We learned long ago that a room where too many things scream for your attention can get chaotic. Plus, choosing which pieces will be the focal point relieves the pressure to make every single item in a room “interesting” which can be a tiresome, budget busting, and sometimes impossible goal. So we often break design choices loosely into two categories: stars and supporting players. The stars are the items you want people to notice when they first walk in – like the bold wallpaper, colorful rug, large chandelier, or dramatic paint on the walls.

- John & Sherry, Young House Love

  • Price was a factor. As always, we are balling on a budget. Wallpaper can be really expensive! And we would have to sand down the texture on our walls, so it would be a big project. We ended up spending $125 and about 6 hours on this project. Not bad!

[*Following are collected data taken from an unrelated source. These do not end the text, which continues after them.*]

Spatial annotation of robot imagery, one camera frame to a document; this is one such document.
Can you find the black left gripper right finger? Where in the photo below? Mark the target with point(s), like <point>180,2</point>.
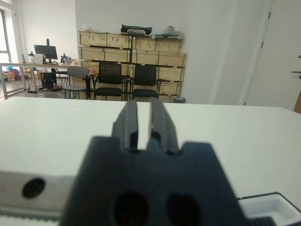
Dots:
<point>162,122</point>

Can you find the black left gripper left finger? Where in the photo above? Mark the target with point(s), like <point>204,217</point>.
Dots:
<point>124,117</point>

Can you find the black box with white insert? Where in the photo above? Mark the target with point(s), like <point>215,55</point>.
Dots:
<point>270,204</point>

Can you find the small grey waste bin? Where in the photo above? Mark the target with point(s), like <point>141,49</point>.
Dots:
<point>179,100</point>

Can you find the wooden plywood crate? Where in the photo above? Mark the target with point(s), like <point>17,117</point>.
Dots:
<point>117,55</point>
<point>170,74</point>
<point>168,45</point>
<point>145,57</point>
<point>172,60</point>
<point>169,88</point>
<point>118,41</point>
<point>145,43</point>
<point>92,38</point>
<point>91,53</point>

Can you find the black mesh chair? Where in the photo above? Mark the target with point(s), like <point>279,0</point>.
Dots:
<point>144,75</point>
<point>109,73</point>

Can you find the grey padded chair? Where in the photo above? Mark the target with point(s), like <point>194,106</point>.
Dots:
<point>76,73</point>

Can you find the black computer tower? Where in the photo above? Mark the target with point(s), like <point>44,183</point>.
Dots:
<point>48,80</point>

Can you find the white flat tray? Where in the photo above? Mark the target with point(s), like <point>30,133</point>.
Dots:
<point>167,36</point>

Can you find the grey cloth bundle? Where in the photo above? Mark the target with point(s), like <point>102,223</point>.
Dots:
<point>136,31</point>

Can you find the black long bag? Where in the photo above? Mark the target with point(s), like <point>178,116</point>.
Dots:
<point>136,26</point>

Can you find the clear plastic bag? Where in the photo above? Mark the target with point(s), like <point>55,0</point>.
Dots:
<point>169,30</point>

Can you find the black computer monitor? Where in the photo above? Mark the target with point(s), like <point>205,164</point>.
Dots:
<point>45,51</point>

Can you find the wooden desk with white legs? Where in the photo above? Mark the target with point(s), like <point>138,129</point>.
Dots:
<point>23,64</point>

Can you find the white door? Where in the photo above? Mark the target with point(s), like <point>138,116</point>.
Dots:
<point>282,58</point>

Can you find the window with grey frame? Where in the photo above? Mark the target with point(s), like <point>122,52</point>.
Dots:
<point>3,35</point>

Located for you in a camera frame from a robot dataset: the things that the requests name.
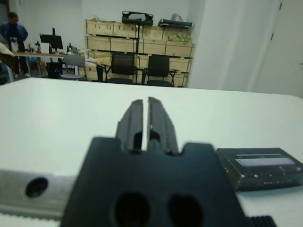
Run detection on wooden shipping crate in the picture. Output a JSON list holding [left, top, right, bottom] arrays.
[[89, 49, 112, 65], [141, 25, 164, 41], [85, 18, 115, 38], [85, 35, 112, 52], [113, 21, 143, 40], [110, 37, 144, 54], [143, 39, 167, 55], [165, 41, 194, 58], [162, 27, 193, 44], [169, 56, 193, 73]]

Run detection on black box lid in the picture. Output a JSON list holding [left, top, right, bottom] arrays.
[[216, 147, 303, 192]]

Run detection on grey plastic chair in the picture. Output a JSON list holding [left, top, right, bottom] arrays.
[[61, 54, 86, 81]]

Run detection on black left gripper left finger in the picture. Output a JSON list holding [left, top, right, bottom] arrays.
[[115, 99, 144, 152]]

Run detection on black mesh chair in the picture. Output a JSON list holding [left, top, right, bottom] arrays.
[[105, 53, 138, 85], [143, 55, 178, 87]]

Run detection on tall black bin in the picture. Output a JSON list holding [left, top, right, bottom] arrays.
[[96, 65, 105, 82]]

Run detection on flat black case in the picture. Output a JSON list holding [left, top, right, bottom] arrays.
[[158, 18, 193, 29]]

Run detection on bulky black case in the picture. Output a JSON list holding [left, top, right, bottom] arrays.
[[121, 10, 154, 25]]

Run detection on black computer monitor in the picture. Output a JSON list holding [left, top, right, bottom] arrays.
[[39, 27, 63, 54]]

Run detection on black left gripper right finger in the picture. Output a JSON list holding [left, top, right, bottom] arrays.
[[147, 96, 179, 156]]

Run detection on white door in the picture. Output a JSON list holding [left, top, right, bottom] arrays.
[[252, 0, 303, 99]]

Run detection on black computer tower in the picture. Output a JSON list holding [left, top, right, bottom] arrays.
[[46, 61, 63, 79]]

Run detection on person in blue jacket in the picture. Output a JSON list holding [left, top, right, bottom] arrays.
[[0, 11, 29, 78]]

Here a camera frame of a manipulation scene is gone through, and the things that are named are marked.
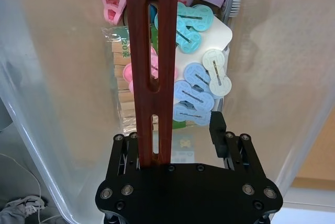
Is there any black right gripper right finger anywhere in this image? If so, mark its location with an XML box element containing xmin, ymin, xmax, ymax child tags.
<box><xmin>209</xmin><ymin>111</ymin><xmax>268</xmax><ymax>181</ymax></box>

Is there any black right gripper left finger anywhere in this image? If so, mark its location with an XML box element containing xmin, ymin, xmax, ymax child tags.
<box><xmin>103</xmin><ymin>131</ymin><xmax>142</xmax><ymax>183</ymax></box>

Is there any dark red slotted wooden spatula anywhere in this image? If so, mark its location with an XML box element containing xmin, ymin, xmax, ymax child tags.
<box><xmin>124</xmin><ymin>0</ymin><xmax>181</xmax><ymax>169</ymax></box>

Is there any small printed card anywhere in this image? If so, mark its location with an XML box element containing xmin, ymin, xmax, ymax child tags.
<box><xmin>171</xmin><ymin>134</ymin><xmax>196</xmax><ymax>164</ymax></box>

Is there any blue plastic clip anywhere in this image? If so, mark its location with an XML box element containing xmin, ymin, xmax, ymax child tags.
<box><xmin>172</xmin><ymin>79</ymin><xmax>216</xmax><ymax>114</ymax></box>
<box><xmin>183</xmin><ymin>63</ymin><xmax>211</xmax><ymax>88</ymax></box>
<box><xmin>172</xmin><ymin>102</ymin><xmax>212</xmax><ymax>127</ymax></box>

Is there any bag of wooden clothespins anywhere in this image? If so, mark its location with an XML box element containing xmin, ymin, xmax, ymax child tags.
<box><xmin>101</xmin><ymin>24</ymin><xmax>159</xmax><ymax>133</ymax></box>

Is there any white plastic clip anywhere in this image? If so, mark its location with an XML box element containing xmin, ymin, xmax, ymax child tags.
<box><xmin>202</xmin><ymin>48</ymin><xmax>233</xmax><ymax>96</ymax></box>

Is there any pink plastic clip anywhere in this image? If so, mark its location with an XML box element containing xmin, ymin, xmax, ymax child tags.
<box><xmin>122</xmin><ymin>63</ymin><xmax>136</xmax><ymax>92</ymax></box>
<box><xmin>149</xmin><ymin>47</ymin><xmax>159</xmax><ymax>80</ymax></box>

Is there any clear plastic storage bin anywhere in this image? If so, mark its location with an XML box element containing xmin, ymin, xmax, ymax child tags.
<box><xmin>0</xmin><ymin>0</ymin><xmax>335</xmax><ymax>224</ymax></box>

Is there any grey crumpled cloth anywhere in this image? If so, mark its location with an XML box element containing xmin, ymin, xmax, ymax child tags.
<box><xmin>5</xmin><ymin>194</ymin><xmax>48</xmax><ymax>222</ymax></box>

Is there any teal plastic clip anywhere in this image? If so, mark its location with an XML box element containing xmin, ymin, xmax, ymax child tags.
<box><xmin>174</xmin><ymin>26</ymin><xmax>203</xmax><ymax>54</ymax></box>
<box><xmin>149</xmin><ymin>5</ymin><xmax>159</xmax><ymax>31</ymax></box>
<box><xmin>177</xmin><ymin>5</ymin><xmax>214</xmax><ymax>32</ymax></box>

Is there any thin white cable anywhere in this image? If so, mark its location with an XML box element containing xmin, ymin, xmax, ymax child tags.
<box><xmin>0</xmin><ymin>153</ymin><xmax>44</xmax><ymax>223</ymax></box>

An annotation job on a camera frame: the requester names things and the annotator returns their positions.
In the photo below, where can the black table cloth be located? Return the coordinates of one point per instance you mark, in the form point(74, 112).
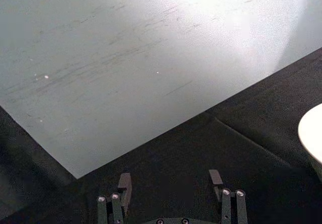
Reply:
point(226, 146)

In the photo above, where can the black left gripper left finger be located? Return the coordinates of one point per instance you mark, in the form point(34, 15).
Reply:
point(115, 204)

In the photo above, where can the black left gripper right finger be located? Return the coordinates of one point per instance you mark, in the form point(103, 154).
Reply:
point(234, 204)

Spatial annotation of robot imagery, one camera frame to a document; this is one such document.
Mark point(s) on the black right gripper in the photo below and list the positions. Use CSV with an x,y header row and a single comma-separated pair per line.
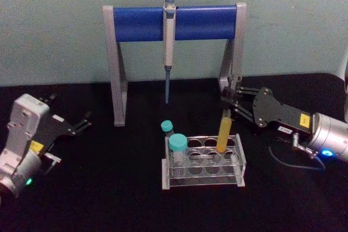
x,y
280,112

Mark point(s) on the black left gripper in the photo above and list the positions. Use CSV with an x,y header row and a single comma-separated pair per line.
x,y
58,128

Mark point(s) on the yellow liquid tube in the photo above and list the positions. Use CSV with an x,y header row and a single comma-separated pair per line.
x,y
224,137

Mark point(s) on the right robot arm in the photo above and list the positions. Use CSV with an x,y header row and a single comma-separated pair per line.
x,y
330,134

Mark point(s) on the clear plastic tube rack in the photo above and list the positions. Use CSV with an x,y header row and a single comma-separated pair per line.
x,y
233,161

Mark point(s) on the large teal capped tube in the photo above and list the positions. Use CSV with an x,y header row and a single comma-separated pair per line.
x,y
178,142

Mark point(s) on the small teal capped tube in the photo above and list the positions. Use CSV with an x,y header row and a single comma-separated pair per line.
x,y
166,126

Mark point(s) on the grey and blue pipette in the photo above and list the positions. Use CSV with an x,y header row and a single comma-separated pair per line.
x,y
168,41

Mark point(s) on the black table cloth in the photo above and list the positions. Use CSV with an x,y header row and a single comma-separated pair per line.
x,y
108,202

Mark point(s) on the grey pipette stand blue bar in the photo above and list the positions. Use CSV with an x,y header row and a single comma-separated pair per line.
x,y
141,22

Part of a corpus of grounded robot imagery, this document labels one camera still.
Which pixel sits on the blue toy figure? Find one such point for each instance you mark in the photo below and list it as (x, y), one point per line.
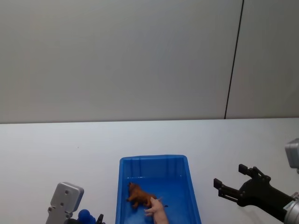
(84, 215)

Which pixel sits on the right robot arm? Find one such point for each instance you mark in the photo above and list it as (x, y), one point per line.
(293, 154)

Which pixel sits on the blue plastic tray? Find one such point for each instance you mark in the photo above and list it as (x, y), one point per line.
(177, 191)

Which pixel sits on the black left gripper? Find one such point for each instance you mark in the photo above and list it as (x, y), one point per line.
(73, 221)

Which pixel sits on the brown toy animal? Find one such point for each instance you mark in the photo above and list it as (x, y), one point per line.
(139, 194)

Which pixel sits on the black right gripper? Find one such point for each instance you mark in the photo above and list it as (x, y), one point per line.
(261, 193)

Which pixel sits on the pink toy animal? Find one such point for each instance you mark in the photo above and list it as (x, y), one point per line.
(158, 211)

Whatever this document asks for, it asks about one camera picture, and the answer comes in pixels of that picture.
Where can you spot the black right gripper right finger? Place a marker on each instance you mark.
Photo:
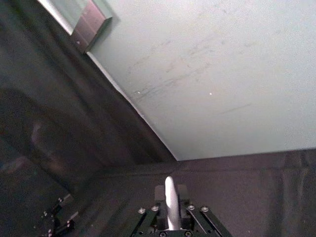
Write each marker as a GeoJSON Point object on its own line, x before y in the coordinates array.
{"type": "Point", "coordinates": [197, 218]}

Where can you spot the plain pale wall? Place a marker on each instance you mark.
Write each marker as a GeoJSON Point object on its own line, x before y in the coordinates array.
{"type": "Point", "coordinates": [209, 74]}

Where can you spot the black table cloth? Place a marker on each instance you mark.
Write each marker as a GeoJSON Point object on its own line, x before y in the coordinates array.
{"type": "Point", "coordinates": [61, 118]}

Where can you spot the small white plastic piece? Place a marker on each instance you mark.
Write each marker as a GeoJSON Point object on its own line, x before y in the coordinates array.
{"type": "Point", "coordinates": [172, 202]}

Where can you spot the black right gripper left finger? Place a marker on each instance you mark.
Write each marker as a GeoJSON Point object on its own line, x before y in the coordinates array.
{"type": "Point", "coordinates": [148, 219]}

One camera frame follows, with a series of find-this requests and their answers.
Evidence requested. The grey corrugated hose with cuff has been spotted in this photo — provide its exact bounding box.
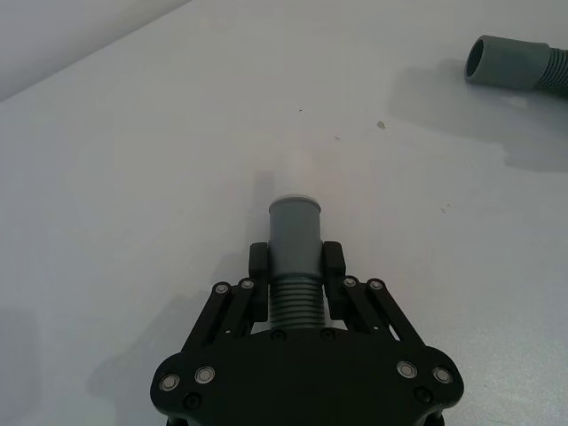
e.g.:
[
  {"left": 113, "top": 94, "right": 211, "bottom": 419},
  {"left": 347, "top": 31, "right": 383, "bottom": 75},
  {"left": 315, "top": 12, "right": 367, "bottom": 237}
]
[
  {"left": 267, "top": 194, "right": 328, "bottom": 332},
  {"left": 465, "top": 35, "right": 568, "bottom": 97}
]

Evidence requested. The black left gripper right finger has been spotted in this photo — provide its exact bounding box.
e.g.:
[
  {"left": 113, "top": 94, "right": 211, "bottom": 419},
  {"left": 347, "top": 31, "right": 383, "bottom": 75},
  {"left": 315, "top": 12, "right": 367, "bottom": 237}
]
[{"left": 321, "top": 241, "right": 403, "bottom": 345}]

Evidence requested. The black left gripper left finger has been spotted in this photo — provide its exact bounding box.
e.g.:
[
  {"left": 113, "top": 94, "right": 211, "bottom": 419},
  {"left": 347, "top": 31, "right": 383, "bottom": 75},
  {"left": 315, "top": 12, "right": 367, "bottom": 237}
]
[{"left": 200, "top": 241, "right": 271, "bottom": 348}]

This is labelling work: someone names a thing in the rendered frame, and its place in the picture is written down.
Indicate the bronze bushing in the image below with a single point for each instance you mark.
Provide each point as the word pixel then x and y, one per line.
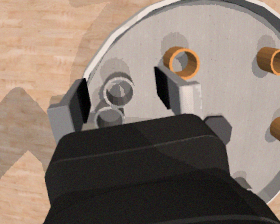
pixel 275 128
pixel 268 61
pixel 193 62

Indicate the grey metal bushing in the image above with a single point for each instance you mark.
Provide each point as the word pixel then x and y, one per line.
pixel 244 183
pixel 119 102
pixel 100 123

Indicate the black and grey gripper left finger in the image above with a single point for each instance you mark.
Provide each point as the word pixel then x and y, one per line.
pixel 71 112

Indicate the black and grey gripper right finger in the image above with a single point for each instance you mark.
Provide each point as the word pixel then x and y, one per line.
pixel 177 94

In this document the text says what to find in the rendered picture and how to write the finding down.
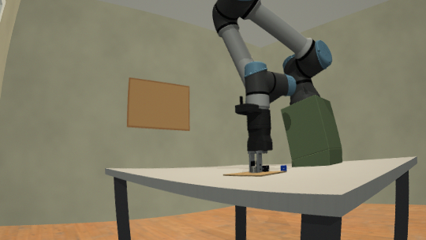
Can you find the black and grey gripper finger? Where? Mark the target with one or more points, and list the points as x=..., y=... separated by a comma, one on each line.
x=259, y=161
x=252, y=162

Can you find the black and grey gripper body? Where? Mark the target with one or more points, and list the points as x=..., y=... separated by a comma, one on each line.
x=258, y=121

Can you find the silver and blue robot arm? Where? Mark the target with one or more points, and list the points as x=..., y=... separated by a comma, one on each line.
x=310, y=57

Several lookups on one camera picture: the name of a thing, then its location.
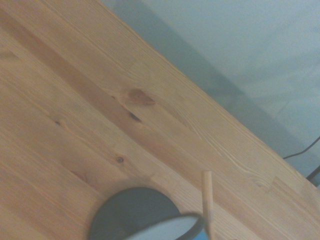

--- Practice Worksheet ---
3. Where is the blue mug black rim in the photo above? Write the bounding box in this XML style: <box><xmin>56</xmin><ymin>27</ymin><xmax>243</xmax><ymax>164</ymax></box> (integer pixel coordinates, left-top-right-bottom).
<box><xmin>124</xmin><ymin>212</ymin><xmax>210</xmax><ymax>240</ymax></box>

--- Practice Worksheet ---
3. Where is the wooden mug tree black base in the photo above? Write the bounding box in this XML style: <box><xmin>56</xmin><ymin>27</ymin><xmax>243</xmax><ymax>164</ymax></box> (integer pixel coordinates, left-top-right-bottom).
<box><xmin>89</xmin><ymin>170</ymin><xmax>216</xmax><ymax>240</ymax></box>

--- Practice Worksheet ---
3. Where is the grey camera cable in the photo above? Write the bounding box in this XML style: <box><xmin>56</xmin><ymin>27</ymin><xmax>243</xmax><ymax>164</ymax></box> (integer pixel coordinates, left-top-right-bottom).
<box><xmin>282</xmin><ymin>136</ymin><xmax>320</xmax><ymax>160</ymax></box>

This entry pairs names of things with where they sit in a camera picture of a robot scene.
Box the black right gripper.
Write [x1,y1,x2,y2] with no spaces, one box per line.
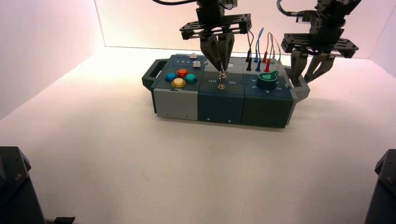
[281,26,360,86]

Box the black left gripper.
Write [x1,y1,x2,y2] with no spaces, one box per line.
[179,6,252,71]

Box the grey and teal control box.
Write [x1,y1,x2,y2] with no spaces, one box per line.
[141,54,311,129]

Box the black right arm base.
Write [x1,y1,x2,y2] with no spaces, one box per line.
[364,149,396,224]

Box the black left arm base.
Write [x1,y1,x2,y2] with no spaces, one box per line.
[0,146,46,224]

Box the black and green rotary knob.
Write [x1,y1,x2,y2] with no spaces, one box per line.
[257,70,279,91]

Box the yellow round push button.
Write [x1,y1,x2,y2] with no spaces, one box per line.
[171,77,187,89]

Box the black jumper cable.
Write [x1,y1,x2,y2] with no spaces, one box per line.
[246,31,255,72]

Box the red jumper cable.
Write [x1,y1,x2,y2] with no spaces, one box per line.
[262,32,275,73]

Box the blue jumper cable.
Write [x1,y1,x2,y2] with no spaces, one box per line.
[254,27,264,72]

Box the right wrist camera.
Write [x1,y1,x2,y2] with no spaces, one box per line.
[296,10,319,30]

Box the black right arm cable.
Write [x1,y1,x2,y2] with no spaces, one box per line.
[276,0,299,17]

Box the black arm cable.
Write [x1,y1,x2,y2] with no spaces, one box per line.
[276,0,299,17]
[151,0,198,6]

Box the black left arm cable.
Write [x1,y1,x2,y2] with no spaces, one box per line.
[151,0,198,6]

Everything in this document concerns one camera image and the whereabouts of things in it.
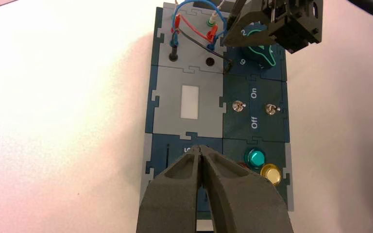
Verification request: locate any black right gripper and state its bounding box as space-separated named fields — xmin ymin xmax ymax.
xmin=221 ymin=0 xmax=324 ymax=54

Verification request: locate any black green rotary knob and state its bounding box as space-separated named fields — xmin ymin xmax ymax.
xmin=237 ymin=22 xmax=285 ymax=70

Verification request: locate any white display window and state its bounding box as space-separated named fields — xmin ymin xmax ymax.
xmin=180 ymin=84 xmax=200 ymax=120

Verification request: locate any blue jumper wire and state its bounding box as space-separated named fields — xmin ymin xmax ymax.
xmin=171 ymin=0 xmax=229 ymax=52

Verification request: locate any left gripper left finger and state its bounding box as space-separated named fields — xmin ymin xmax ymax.
xmin=136 ymin=147 xmax=203 ymax=233

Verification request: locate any metal toggle switch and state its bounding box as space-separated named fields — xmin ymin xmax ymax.
xmin=265 ymin=103 xmax=282 ymax=117
xmin=232 ymin=100 xmax=247 ymax=113

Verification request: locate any green push button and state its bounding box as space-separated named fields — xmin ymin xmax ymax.
xmin=243 ymin=147 xmax=267 ymax=170

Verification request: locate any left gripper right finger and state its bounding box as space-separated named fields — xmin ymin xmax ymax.
xmin=202 ymin=146 xmax=294 ymax=233

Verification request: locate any black jumper wire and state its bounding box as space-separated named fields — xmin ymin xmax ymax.
xmin=168 ymin=28 xmax=236 ymax=75

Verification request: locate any yellow push button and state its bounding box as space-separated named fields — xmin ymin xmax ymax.
xmin=259 ymin=163 xmax=283 ymax=187

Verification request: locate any red jumper wire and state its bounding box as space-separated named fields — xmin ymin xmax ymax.
xmin=172 ymin=14 xmax=220 ymax=42

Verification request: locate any dark teal grey control box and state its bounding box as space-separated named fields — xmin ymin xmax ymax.
xmin=139 ymin=1 xmax=295 ymax=232

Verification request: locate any white jumper wire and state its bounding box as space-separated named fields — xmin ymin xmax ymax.
xmin=173 ymin=0 xmax=227 ymax=26

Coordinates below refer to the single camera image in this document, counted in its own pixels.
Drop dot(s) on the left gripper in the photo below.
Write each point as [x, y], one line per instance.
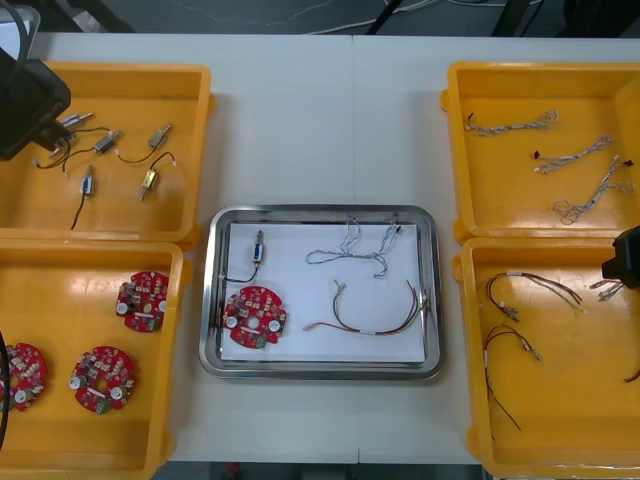
[30, 105]

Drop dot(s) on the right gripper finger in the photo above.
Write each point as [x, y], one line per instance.
[627, 272]
[629, 245]

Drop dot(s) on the white label metal solenoid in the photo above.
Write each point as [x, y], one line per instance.
[59, 146]

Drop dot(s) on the blue label metal solenoid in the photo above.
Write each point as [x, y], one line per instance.
[257, 250]

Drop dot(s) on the round red circuit board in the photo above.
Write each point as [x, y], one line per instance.
[142, 300]
[25, 370]
[102, 372]
[250, 310]

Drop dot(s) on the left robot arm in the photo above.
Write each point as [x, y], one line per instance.
[7, 385]

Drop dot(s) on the pile of metal solenoids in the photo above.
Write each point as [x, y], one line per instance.
[160, 136]

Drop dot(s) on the yellow-orange plastic bin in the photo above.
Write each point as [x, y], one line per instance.
[500, 80]
[75, 440]
[150, 90]
[550, 450]

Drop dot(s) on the clear plastic container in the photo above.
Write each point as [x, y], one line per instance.
[15, 30]

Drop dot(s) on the black table leg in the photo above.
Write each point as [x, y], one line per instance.
[107, 17]

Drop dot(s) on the steel tray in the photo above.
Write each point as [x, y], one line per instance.
[209, 320]

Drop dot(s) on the white sheet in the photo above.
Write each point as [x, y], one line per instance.
[290, 300]

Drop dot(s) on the black stand leg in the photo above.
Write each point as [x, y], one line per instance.
[382, 20]

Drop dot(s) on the black post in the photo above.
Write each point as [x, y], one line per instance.
[510, 17]

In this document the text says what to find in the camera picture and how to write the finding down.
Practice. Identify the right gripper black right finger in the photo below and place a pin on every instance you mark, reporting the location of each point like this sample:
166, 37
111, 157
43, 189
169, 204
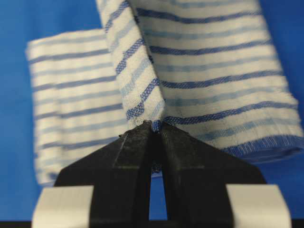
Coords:
195, 178

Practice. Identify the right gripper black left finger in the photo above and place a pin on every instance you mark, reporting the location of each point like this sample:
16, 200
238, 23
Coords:
120, 173

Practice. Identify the blue white striped towel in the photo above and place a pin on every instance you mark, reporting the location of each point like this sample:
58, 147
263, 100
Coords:
208, 67

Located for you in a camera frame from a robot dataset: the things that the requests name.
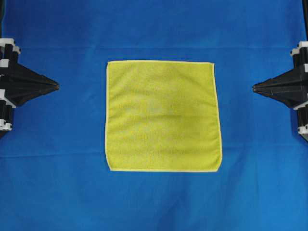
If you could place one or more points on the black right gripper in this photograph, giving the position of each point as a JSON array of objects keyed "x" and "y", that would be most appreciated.
[{"x": 296, "y": 98}]

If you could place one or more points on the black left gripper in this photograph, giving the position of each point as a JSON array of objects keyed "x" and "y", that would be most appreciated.
[{"x": 10, "y": 99}]

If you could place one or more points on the yellow-green microfiber towel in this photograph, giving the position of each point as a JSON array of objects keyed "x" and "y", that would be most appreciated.
[{"x": 162, "y": 116}]

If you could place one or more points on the blue table cloth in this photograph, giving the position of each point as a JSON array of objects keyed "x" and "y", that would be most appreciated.
[{"x": 53, "y": 171}]

  • And maybe the most vague and important reason is that we just thought it felt right ¯\_(ツ)_/¯

Shiplap is a super self explanatory process, and was made super quick and easy for us with our nail gun. It’s really just a matter of cutting your boards to fit whatever space you are covering, and then nailing them to the wall on the grooves, which get covered up by the next board.

Before we got started with nailing the boards up, we added a strip of quarter round wood floor trim to the exposed edge to have a clean finish.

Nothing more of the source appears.